I drifted off but kept waking up to check the time, my internal alarm clock getting anxious. Finally I got up and dressed and then realized it was only 7am. Oh well, I went into the house to hang out before I had to leave at 8. They were shocked to see me as I had only slept for about 3 hours. Frank and Linda were just getting ready to get into the bathtub and I asked if I could sit with them while they did. Of course! I sat on the toilet and watched Linda wash Frank. It was so beautiful and peaceful. The sun was streaming through the window and the water was tinkling. I just watched and felt good all over. I knew I would miss them but I also knew that the time I get to spend with them is enough for me.

I gave Mikee, Linda and Frank all a big hug on my way out, then I walked to the blue house to get a ride to Bart with Alexi. Before we jumped in the truck he showed me something special they’re giving Frank for his birthday and I was very impressed.

Kirsten asked me to wake her up to say goodbye so I knocked at her door and saw her buried in a pile of pillows. She got up, gave me a big hug and then said she was coming to the Bart station with us. We waited outside for her and then we all took off. At the station I gave Alexi and Kirsten a hug and Kirsten told me to tell Nic that they all love him. I said I would and then descended to the tracks.
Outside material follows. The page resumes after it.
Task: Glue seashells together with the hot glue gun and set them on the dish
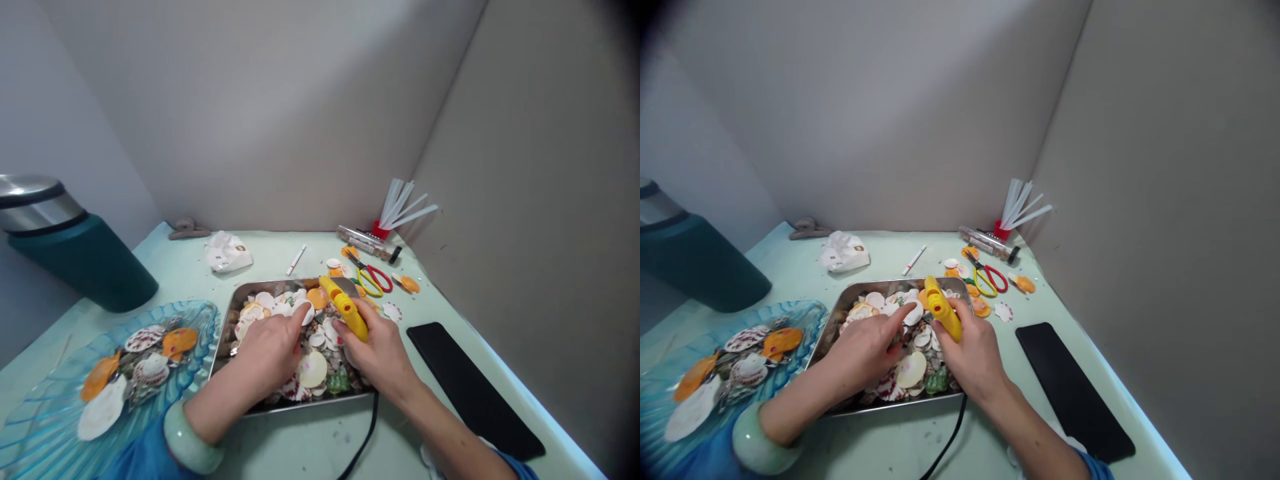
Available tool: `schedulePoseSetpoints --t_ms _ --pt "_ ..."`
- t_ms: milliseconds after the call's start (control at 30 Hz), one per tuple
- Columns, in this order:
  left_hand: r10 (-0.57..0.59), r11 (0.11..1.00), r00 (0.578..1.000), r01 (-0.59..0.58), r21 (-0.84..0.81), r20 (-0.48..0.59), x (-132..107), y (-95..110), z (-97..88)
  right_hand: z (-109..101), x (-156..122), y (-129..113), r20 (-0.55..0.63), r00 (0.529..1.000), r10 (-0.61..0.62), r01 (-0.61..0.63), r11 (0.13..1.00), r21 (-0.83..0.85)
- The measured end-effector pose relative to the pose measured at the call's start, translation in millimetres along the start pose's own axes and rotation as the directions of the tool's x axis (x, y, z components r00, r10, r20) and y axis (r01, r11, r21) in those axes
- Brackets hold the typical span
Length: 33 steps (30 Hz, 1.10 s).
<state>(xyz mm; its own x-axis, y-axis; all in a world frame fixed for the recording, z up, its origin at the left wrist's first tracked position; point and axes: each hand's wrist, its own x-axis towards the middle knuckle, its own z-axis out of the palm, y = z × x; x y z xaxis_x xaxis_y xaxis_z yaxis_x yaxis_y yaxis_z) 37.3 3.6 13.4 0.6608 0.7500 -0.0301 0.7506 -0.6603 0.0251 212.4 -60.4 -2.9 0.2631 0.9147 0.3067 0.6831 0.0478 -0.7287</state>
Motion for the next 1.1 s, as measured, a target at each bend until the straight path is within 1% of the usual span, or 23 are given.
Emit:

My plane ride seemed quick and I was filled with thoughts and emotions about the past 12 days. I also read more Steppenwolf and was getting to the juicy part. It was raining in Toronto and when I got home Nic and the cats were waiting for me. We talked for a few hours and then made love. When we lay next to each other it felt as though we were a bed of flowers, our whole room vibrating with sensuality and springtime.

Every year the experience is a little different. This year my intensive felt more like a gentle awakening at first and then I found myself out in the wide open at the end. It gave me inner exhilaration and a clearer path. It gave me breath and strength. I am surer of myself, steadier and more confident to do what I need to. I feel safe. My mind is quieter and I’m getting better at timing. I listen more.

But that’s just the beginning. This work is not something for me, this work is for all of us and life itself. I still don’t understand it all in any logical way but I don’t think that matters. What matters is that the work gets done.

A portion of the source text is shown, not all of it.